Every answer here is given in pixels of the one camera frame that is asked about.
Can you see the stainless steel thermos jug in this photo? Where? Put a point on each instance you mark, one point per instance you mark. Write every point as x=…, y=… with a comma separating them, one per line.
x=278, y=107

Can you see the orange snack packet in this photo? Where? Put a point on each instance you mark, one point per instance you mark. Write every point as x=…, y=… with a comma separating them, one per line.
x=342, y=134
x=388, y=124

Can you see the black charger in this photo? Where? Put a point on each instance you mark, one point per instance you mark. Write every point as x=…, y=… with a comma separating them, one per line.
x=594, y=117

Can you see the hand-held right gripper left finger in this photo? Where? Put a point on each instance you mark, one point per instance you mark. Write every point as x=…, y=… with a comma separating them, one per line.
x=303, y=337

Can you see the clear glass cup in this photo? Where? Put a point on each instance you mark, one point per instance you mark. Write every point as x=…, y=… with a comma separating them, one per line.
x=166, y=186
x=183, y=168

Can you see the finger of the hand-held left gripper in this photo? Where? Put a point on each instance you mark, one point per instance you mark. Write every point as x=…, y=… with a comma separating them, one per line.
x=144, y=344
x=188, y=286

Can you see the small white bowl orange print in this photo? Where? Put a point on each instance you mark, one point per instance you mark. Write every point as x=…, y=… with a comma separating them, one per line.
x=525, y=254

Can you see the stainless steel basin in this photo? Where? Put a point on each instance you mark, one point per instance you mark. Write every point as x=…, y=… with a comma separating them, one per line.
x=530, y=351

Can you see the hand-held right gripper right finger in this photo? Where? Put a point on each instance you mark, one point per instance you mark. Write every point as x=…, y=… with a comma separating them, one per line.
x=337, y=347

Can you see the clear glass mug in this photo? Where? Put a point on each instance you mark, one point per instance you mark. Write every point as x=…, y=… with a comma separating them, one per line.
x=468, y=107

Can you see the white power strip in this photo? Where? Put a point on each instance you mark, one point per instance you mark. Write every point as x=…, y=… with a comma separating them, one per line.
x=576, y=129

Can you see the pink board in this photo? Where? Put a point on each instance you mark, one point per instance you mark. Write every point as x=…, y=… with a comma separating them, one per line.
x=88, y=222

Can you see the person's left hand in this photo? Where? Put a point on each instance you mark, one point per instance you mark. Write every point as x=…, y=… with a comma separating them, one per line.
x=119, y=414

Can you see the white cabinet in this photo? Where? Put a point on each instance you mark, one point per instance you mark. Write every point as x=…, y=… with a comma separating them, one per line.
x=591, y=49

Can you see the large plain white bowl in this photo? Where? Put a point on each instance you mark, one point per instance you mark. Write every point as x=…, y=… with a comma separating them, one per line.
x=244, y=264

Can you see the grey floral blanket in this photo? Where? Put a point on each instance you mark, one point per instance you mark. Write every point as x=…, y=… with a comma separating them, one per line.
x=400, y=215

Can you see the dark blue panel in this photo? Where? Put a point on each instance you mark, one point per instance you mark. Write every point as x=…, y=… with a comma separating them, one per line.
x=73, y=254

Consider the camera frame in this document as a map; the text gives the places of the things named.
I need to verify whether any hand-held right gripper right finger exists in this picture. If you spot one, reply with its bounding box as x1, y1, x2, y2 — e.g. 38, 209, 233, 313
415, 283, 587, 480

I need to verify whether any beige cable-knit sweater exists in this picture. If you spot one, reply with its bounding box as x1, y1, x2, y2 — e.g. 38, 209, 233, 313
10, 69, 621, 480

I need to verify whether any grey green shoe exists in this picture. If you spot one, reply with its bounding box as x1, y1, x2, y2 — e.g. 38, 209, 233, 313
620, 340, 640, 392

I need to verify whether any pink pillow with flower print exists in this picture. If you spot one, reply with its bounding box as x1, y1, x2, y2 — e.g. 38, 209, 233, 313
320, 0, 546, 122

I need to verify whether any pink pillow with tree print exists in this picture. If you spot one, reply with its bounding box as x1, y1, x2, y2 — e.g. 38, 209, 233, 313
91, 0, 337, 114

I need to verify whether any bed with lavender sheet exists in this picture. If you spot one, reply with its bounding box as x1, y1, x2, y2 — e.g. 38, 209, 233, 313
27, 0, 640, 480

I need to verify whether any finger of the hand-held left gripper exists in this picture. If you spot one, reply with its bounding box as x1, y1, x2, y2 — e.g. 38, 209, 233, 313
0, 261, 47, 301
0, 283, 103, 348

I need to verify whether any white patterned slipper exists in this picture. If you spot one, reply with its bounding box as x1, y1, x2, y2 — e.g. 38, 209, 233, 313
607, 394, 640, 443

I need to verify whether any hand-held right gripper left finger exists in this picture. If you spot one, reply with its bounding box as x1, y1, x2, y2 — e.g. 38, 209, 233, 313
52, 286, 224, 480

· · ·

*Task directions*
Give every entry again, exactly as it reads.

*Finished exercise*
Every answer here is given in pixels of the one camera frame that is asked about.
Can you see the stainless steel thermos jug in this photo? Where? Put a point on each instance you mark, one point per instance you mark. Write every point as x=…, y=… with a comma separating them, one per line.
x=278, y=107

Can you see the orange snack packet in this photo? Where? Put a point on each instance you mark, one point per instance you mark. Write every point as x=…, y=… with a comma separating them, one per line.
x=342, y=134
x=388, y=124

Can you see the black charger in this photo? Where? Put a point on each instance you mark, one point per instance you mark. Write every point as x=…, y=… with a comma separating them, one per line.
x=594, y=117

Can you see the hand-held right gripper left finger in this photo? Where? Put a point on each instance you mark, one point per instance you mark. Write every point as x=…, y=… with a comma separating them, one per line.
x=303, y=337

Can you see the clear glass cup in this photo? Where? Put a point on each instance you mark, one point per instance you mark. Write every point as x=…, y=… with a comma separating them, one per line.
x=166, y=186
x=183, y=168

Can you see the finger of the hand-held left gripper in this photo? Where? Put a point on each instance you mark, one point per instance you mark. Write every point as x=…, y=… with a comma separating them, one per line.
x=144, y=344
x=188, y=286

Can you see the small white bowl orange print in this photo? Where? Put a point on each instance you mark, one point per instance you mark. Write every point as x=…, y=… with a comma separating them, one per line.
x=525, y=254

Can you see the stainless steel basin in this photo? Where? Put a point on each instance you mark, one point per instance you mark. Write every point as x=…, y=… with a comma separating them, one per line.
x=530, y=351

Can you see the hand-held right gripper right finger in this photo? Where? Put a point on each instance you mark, one point per instance you mark. Write every point as x=…, y=… with a comma separating them, one per line.
x=337, y=347

Can you see the clear glass mug in this photo? Where? Put a point on each instance you mark, one point per instance you mark. Write every point as x=…, y=… with a comma separating them, one per line.
x=468, y=107

Can you see the white power strip in this photo? Where? Put a point on each instance you mark, one point per instance you mark. Write every point as x=…, y=… with a comma separating them, one per line.
x=576, y=129

Can you see the pink board in this photo? Where? Put a point on each instance you mark, one point per instance you mark. Write every point as x=…, y=… with a comma separating them, one per line.
x=88, y=222

Can you see the person's left hand in this photo? Where? Put a point on each instance you mark, one point per instance you mark. Write every point as x=…, y=… with a comma separating them, one per line.
x=119, y=414

Can you see the white cabinet in this photo? Where? Put a point on each instance you mark, one point per instance you mark. Write every point as x=…, y=… with a comma separating them, one per line.
x=591, y=49

Can you see the large plain white bowl in this photo? Where? Put a point on each instance you mark, one point per instance you mark. Write every point as x=…, y=… with a comma separating them, one per line.
x=244, y=264

Can you see the grey floral blanket in this photo? Where? Put a point on each instance you mark, one point per instance you mark. Write every point as x=…, y=… with a comma separating them, one per line.
x=400, y=215

Can you see the dark blue panel in this photo? Where? Put a point on each instance you mark, one point per instance you mark. Write every point as x=…, y=… with a comma separating them, one per line.
x=73, y=254

Consider the camera frame in this document as a map; the text gives the places of the things named.
I need to verify whether any hand-held right gripper right finger exists in this picture. If you spot one, reply with its bounding box as x1, y1, x2, y2 — e.g. 38, 209, 233, 313
415, 283, 587, 480

I need to verify whether any beige cable-knit sweater exists in this picture. If you spot one, reply with its bounding box as x1, y1, x2, y2 — e.g. 38, 209, 233, 313
10, 69, 621, 480

I need to verify whether any grey green shoe exists in this picture. If you spot one, reply with its bounding box as x1, y1, x2, y2 — e.g. 38, 209, 233, 313
620, 340, 640, 392

I need to verify whether any pink pillow with flower print exists in this picture. If you spot one, reply with its bounding box as x1, y1, x2, y2 — e.g. 38, 209, 233, 313
320, 0, 546, 122

I need to verify whether any pink pillow with tree print exists in this picture. If you spot one, reply with its bounding box as x1, y1, x2, y2 — e.g. 38, 209, 233, 313
91, 0, 337, 114

I need to verify whether any bed with lavender sheet exists in this picture. If you spot one, reply with its bounding box as x1, y1, x2, y2 — e.g. 38, 209, 233, 313
27, 0, 640, 480

I need to verify whether any finger of the hand-held left gripper exists in this picture. If you spot one, reply with its bounding box as x1, y1, x2, y2 — e.g. 38, 209, 233, 313
0, 261, 47, 301
0, 283, 103, 348

I need to verify whether any white patterned slipper exists in this picture. If you spot one, reply with its bounding box as x1, y1, x2, y2 — e.g. 38, 209, 233, 313
607, 394, 640, 443

I need to verify whether any hand-held right gripper left finger exists in this picture. If you spot one, reply with its bounding box as x1, y1, x2, y2 — e.g. 38, 209, 233, 313
52, 286, 224, 480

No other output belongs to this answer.